The line containing "Could you please segment the brown" marks the end: copy exactly every line from the start of the records below up to and including it, leaving out pictures.

= = = = =

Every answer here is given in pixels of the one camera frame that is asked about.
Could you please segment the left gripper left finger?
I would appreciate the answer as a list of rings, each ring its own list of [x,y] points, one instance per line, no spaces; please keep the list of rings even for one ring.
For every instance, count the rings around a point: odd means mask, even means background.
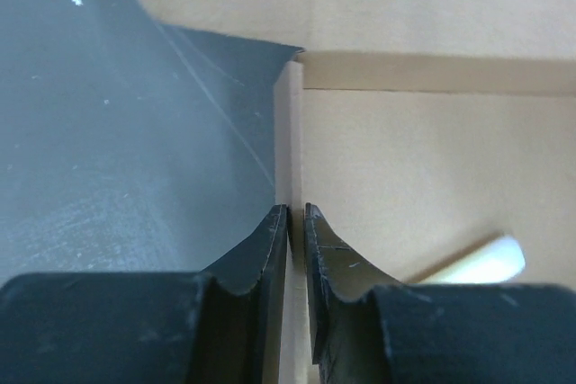
[[[256,229],[202,271],[188,383],[276,383],[284,309],[288,209],[274,205]]]

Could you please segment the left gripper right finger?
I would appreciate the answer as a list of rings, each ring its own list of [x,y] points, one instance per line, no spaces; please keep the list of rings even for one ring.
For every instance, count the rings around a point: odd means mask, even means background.
[[[390,383],[376,286],[400,282],[341,239],[320,208],[303,211],[312,363],[322,383]]]

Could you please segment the brown cardboard box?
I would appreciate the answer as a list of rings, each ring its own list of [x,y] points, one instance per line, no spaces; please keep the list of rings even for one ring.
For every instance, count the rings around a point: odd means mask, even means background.
[[[575,0],[140,0],[157,20],[293,45],[274,87],[291,210],[278,383],[312,363],[303,211],[400,283],[374,288],[390,383],[575,380]],[[488,237],[525,270],[413,276]]]

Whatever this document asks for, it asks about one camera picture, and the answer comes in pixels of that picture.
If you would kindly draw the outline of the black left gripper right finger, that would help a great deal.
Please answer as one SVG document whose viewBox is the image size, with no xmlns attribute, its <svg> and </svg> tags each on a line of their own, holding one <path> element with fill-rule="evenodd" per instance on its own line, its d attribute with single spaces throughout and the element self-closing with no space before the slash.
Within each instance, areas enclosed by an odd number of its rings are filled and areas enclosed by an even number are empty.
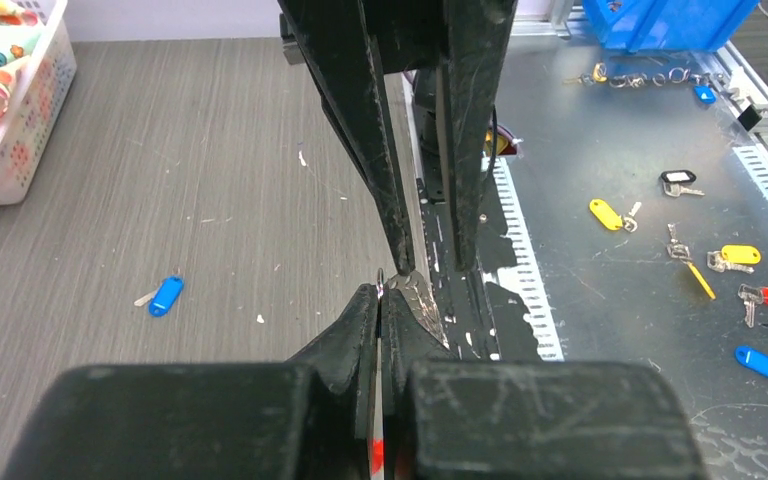
<svg viewBox="0 0 768 480">
<path fill-rule="evenodd" d="M 619 362 L 462 360 L 403 295 L 380 305 L 388 479 L 702 479 L 667 381 Z"/>
</svg>

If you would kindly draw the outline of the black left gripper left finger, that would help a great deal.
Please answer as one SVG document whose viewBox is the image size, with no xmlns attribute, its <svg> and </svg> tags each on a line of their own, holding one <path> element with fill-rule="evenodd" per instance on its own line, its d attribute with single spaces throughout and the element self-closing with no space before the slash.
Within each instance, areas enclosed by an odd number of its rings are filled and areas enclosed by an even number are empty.
<svg viewBox="0 0 768 480">
<path fill-rule="evenodd" d="M 6 479 L 367 479 L 378 295 L 283 362 L 86 365 L 60 374 Z"/>
</svg>

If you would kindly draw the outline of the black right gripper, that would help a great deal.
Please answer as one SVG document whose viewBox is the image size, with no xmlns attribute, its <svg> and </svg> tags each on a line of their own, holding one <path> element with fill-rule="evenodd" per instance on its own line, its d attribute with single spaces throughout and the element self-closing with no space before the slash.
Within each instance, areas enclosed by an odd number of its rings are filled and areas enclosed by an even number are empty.
<svg viewBox="0 0 768 480">
<path fill-rule="evenodd" d="M 476 259 L 486 132 L 516 14 L 514 0 L 281 1 L 323 110 L 377 207 L 397 272 L 415 269 L 384 74 L 436 70 L 436 130 L 456 267 Z"/>
</svg>

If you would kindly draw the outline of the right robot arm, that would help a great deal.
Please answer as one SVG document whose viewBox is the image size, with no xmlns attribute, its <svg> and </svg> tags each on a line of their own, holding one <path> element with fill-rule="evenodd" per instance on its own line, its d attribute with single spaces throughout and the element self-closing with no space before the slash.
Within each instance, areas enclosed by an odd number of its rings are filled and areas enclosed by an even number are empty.
<svg viewBox="0 0 768 480">
<path fill-rule="evenodd" d="M 416 266 L 385 78 L 433 82 L 427 129 L 438 149 L 456 265 L 476 258 L 481 153 L 517 5 L 513 1 L 284 1 L 282 17 L 323 111 L 378 209 L 398 273 Z"/>
</svg>

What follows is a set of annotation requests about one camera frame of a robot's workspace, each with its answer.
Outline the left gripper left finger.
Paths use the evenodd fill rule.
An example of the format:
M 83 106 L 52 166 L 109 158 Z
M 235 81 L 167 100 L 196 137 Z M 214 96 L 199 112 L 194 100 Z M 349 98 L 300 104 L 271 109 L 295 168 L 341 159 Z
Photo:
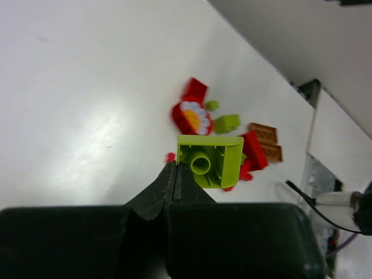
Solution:
M 175 161 L 166 163 L 157 178 L 124 206 L 145 221 L 156 219 L 173 198 L 176 172 Z

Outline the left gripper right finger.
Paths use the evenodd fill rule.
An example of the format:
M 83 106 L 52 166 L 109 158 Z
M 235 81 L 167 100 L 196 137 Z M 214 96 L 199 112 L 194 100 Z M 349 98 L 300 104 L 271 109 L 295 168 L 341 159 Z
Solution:
M 179 163 L 174 183 L 173 203 L 216 203 L 216 201 L 196 183 L 189 165 Z

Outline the lime green printed lego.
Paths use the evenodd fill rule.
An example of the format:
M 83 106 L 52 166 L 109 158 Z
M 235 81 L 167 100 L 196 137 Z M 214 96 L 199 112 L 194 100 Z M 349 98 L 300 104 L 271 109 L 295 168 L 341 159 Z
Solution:
M 178 135 L 177 163 L 186 163 L 202 188 L 225 189 L 239 180 L 242 137 Z

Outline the red white flower lego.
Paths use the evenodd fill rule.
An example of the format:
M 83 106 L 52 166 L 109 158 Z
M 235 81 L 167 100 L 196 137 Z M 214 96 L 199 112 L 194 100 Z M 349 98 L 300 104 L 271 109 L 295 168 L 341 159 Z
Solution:
M 171 118 L 183 135 L 209 135 L 213 129 L 210 114 L 195 101 L 181 101 L 171 110 Z

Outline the long red lego brick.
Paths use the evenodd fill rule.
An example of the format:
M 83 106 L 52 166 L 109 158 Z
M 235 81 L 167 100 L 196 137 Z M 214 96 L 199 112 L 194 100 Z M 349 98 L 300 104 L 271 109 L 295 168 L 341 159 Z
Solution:
M 245 134 L 240 135 L 244 139 L 243 153 L 246 156 L 246 160 L 250 163 L 250 171 L 263 170 L 268 166 L 268 161 L 258 137 L 254 131 L 248 131 Z

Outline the orange lego plate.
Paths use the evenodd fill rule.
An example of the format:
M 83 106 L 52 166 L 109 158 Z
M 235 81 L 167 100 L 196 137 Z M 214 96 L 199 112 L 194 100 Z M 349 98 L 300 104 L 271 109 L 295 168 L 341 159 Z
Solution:
M 254 131 L 260 142 L 260 145 L 269 162 L 282 163 L 282 146 L 278 144 L 277 129 L 259 123 L 249 123 L 249 131 Z

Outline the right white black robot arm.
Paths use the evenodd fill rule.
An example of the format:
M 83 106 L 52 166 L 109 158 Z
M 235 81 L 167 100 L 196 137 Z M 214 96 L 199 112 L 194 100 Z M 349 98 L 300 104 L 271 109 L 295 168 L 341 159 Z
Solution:
M 339 228 L 352 233 L 371 235 L 371 185 L 359 191 L 325 192 L 315 198 L 313 221 L 320 227 Z

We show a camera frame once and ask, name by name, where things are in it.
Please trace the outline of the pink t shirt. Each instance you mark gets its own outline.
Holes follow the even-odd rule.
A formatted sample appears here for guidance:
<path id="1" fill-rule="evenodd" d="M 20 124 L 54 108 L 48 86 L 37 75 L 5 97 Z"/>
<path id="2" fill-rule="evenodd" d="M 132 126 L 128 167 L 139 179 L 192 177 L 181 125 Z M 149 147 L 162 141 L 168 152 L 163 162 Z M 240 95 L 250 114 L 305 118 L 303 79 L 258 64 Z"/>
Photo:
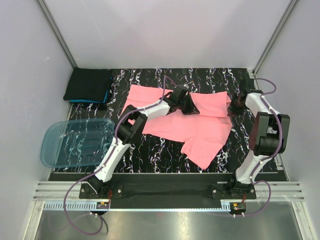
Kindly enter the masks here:
<path id="1" fill-rule="evenodd" d="M 198 114 L 184 115 L 181 110 L 147 121 L 143 134 L 182 142 L 181 153 L 202 169 L 208 168 L 226 144 L 232 123 L 227 108 L 227 92 L 191 93 Z"/>

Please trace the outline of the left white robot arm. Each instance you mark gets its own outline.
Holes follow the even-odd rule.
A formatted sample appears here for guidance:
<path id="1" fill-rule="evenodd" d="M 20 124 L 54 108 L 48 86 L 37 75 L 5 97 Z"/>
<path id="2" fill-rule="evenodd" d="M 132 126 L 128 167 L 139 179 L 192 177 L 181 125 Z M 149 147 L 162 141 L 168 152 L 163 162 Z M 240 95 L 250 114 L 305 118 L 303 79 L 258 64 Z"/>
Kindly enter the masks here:
<path id="1" fill-rule="evenodd" d="M 90 192 L 97 198 L 103 198 L 108 193 L 106 182 L 111 180 L 127 149 L 141 139 L 147 121 L 170 115 L 177 110 L 183 115 L 200 113 L 184 85 L 177 85 L 172 91 L 163 93 L 161 98 L 152 104 L 138 108 L 128 105 L 115 126 L 114 137 L 107 153 L 92 176 L 87 179 Z"/>

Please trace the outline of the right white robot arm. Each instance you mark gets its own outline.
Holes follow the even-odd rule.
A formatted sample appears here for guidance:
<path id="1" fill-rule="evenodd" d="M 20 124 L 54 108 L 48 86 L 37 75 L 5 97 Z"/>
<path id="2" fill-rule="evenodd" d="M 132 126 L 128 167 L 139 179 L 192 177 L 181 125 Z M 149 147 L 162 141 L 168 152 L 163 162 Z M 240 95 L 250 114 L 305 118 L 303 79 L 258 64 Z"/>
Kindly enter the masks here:
<path id="1" fill-rule="evenodd" d="M 226 185 L 228 195 L 235 199 L 254 191 L 257 174 L 268 161 L 283 153 L 287 146 L 290 117 L 279 113 L 266 99 L 266 95 L 273 94 L 277 87 L 264 78 L 273 86 L 273 90 L 263 92 L 254 87 L 255 80 L 247 78 L 240 82 L 239 93 L 233 96 L 227 110 L 230 117 L 239 116 L 244 110 L 254 114 L 248 139 L 249 153 Z"/>

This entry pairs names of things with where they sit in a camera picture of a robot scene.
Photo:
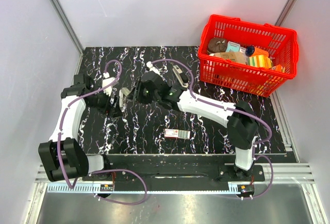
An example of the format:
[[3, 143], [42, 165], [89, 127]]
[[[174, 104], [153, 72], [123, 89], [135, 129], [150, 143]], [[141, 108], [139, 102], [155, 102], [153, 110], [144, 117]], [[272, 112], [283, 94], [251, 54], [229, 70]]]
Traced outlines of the beige stapler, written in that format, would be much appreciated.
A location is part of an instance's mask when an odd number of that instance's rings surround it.
[[119, 91], [119, 107], [121, 109], [122, 112], [125, 111], [126, 108], [126, 102], [127, 102], [127, 97], [130, 94], [130, 90], [128, 88], [121, 88]]

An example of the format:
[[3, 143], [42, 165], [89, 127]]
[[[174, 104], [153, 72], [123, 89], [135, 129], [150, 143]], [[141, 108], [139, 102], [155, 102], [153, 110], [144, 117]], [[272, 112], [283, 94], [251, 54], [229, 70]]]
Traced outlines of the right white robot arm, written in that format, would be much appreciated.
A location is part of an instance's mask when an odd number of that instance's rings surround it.
[[227, 138], [235, 148], [235, 176], [247, 180], [253, 174], [253, 142], [259, 128], [249, 104], [244, 101], [225, 103], [198, 94], [192, 96], [188, 78], [183, 73], [176, 77], [178, 83], [170, 86], [160, 75], [149, 71], [137, 79], [128, 98], [141, 104], [156, 102], [165, 109], [196, 114], [227, 128]]

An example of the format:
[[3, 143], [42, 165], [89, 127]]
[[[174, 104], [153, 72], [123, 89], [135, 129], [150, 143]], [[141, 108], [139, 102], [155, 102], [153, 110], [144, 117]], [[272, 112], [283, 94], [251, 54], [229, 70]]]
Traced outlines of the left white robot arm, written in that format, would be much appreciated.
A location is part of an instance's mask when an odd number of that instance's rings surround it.
[[38, 153], [51, 182], [86, 177], [94, 173], [100, 180], [110, 178], [112, 169], [104, 155], [87, 155], [78, 143], [82, 115], [87, 107], [109, 118], [122, 115], [120, 99], [112, 96], [114, 77], [104, 73], [102, 87], [96, 91], [91, 77], [76, 74], [73, 85], [61, 93], [61, 112], [49, 141], [39, 144]]

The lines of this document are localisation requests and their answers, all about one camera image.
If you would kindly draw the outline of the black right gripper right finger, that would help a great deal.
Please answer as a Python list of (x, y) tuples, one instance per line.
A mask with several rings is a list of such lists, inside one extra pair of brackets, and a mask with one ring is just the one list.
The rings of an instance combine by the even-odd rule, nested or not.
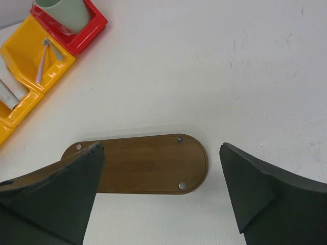
[(326, 184), (230, 143), (219, 151), (239, 232), (247, 244), (326, 244)]

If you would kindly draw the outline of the white toothpaste tube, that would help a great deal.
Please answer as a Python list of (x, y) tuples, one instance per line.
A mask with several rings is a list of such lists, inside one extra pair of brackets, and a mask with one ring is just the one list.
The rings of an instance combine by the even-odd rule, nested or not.
[(13, 110), (28, 92), (28, 89), (14, 78), (1, 57), (1, 102)]

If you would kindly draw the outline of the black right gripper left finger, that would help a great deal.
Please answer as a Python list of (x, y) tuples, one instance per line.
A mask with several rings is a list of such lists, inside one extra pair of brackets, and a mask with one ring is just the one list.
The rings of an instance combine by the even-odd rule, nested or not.
[(83, 244), (104, 163), (104, 147), (96, 142), (2, 181), (1, 244)]

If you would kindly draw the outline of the pale green cup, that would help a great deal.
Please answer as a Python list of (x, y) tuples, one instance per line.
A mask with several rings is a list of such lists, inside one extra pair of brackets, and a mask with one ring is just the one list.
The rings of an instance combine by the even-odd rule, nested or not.
[(78, 34), (91, 20), (83, 0), (35, 0), (34, 3), (74, 34)]

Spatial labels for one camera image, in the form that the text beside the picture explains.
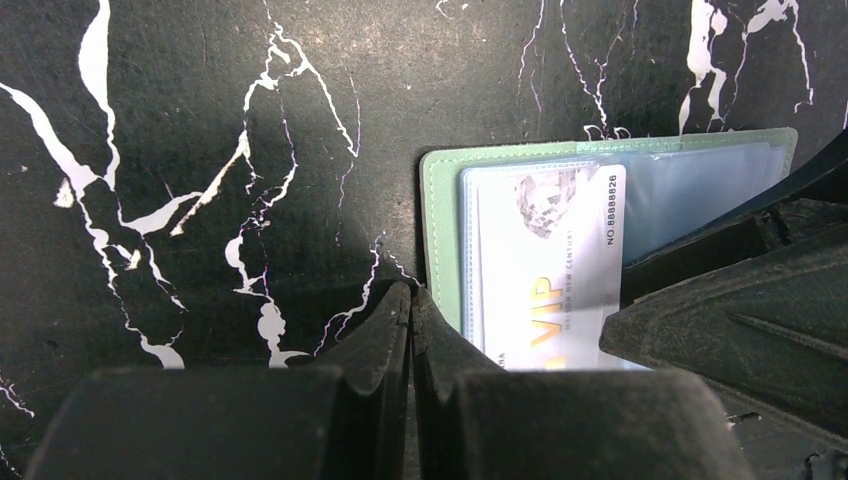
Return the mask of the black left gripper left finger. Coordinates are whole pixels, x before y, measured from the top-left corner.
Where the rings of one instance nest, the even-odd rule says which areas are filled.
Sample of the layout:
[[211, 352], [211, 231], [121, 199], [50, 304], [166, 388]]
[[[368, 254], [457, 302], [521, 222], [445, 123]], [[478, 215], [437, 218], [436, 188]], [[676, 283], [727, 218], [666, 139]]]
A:
[[30, 479], [399, 479], [411, 291], [295, 368], [117, 369], [64, 402]]

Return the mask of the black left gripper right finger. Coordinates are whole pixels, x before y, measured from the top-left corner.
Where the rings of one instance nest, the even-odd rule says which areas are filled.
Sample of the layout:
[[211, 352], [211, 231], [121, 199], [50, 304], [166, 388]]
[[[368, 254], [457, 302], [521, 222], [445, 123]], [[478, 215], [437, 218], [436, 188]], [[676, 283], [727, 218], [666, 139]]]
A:
[[509, 372], [411, 306], [426, 479], [750, 479], [718, 398], [679, 370]]

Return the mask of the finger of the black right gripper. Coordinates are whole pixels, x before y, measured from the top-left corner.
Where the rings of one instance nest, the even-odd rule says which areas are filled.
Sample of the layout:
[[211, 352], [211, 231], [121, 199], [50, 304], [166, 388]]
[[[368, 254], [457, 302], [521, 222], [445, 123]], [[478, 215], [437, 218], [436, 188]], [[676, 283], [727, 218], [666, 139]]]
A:
[[847, 230], [697, 276], [610, 315], [605, 353], [676, 368], [847, 446]]
[[627, 264], [621, 306], [779, 251], [847, 255], [847, 132], [788, 177], [730, 212]]

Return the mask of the mint green card holder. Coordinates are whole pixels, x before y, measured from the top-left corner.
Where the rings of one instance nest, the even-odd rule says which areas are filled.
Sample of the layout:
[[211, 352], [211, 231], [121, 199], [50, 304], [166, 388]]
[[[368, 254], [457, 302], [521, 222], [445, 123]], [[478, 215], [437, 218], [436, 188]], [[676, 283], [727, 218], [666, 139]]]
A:
[[624, 166], [624, 267], [776, 185], [789, 173], [796, 143], [794, 129], [775, 128], [431, 152], [420, 166], [430, 292], [448, 322], [483, 352], [476, 209], [464, 179], [470, 169]]

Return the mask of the white VIP credit card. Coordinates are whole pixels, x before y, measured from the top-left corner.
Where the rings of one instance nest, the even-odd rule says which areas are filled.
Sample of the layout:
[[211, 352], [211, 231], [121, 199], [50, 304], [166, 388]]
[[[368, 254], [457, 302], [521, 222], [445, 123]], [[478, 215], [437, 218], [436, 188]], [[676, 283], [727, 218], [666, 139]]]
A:
[[620, 307], [620, 164], [474, 168], [483, 352], [506, 370], [635, 370], [599, 347]]

= = = = =

Answer for this exercise>
Every answer here is given in pixels of the one camera frame that is asked about.
Could you please segment the left gripper left finger?
I would appreciate the answer as a list of rings, each ring its own list of [x,y] points, one instance per line, no spaces; please keep the list of rings even for one ring.
For every instance, count the rings around a point: odd means mask, even means background.
[[[256,229],[202,271],[188,383],[276,383],[284,309],[288,209],[274,205]]]

Could you please segment the left gripper right finger?
I would appreciate the answer as a list of rings, each ring its own list of [x,y] points, one instance per line, no spaces; please keep the list of rings even for one ring.
For every instance, count the rings around a point: odd means mask, even means background.
[[[390,383],[376,286],[400,282],[341,239],[320,208],[303,211],[312,363],[322,383]]]

Could you please segment the brown cardboard box?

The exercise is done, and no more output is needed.